Feel free to have them read papers, do some refereeing and reviewing, give talks on recent great papers. These are good skills for them to learn. But don't abuse them too much.
Make sure they learn that selling their research is as important as proving the theorems. Have them write the papers and make them rewrite until the paper properly motivates the work. Make them give practice talks before conferences and do not hold back on the criticism.
Some students will want to talk about some personal issues they have. Listen as a friend and give some suggestions without being condescending. But if they have a serious emotional crisis, you are not trained for that; point them to your university counseling services.
Once it becomes clear a student won't succeed working with you, or won't succeed as a theorist or won't succeed in graduate work, cut them loose. The hardest thing to do as an advisor is to tell a student, particular one that tries hard, that they should go do something else. It's much easier to just keep them on until they get frustrated and quit, but you do no one any favors that way.
Computer science evolves dramatically but the basic principles of advising don't. This advise pretty much works now as well as it did in 2006, in the 80's when I was in the student or even the 18th century. Good advising never goes out of style.

Of course I don't and can't hand out a physical proceedings to a student to skim. Instead I point to on-line proceedings but browsing just doesn't have the same feel.

Looking back I would add some additional advice. Push your students and encourage them to take risks with their research. If they aren't failing to solve their problems, they need to try harder problems. We too often define success by having your paper accepted into a conference. Better to have an impact on what others do.

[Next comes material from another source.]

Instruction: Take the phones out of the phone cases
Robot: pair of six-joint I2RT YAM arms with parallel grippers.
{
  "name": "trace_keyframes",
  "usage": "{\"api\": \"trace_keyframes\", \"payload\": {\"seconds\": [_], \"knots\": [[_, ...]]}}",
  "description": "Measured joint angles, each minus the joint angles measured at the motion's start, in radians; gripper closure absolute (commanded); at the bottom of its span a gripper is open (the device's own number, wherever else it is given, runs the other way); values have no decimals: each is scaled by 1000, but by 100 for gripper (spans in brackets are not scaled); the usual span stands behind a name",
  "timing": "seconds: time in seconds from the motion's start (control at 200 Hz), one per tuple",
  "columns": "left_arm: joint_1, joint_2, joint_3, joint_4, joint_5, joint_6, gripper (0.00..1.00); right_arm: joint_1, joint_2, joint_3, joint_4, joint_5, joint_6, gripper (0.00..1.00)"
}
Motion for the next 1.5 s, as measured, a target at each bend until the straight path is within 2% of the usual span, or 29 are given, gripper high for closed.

Finally remember that advising doesn't stop at the defense. It is very much a parent-child relationship that continues long after graduation. Your legacy as a researcher will eventually come to an end. Your legacy as an advisor will live on through those you advise and their students and so on to eternity.

2 comments:

  1. Regarding the "hardest thing to do" there seem to be some gradual differences on how far the student was successful with his/her work. It may be an option to let him/her just get the desired (B-)degree and then let them find something else outside academia (which they usually would have done anyway). There the degree may be more helpful for building a career (and there no one later cares if it was A-, B-, or C- work) than a failed attempt of several years to get it.
    However, this approach can become quite delicate. You don't want to lower your standards, but you also want to help the student as far as this is possible (but not further).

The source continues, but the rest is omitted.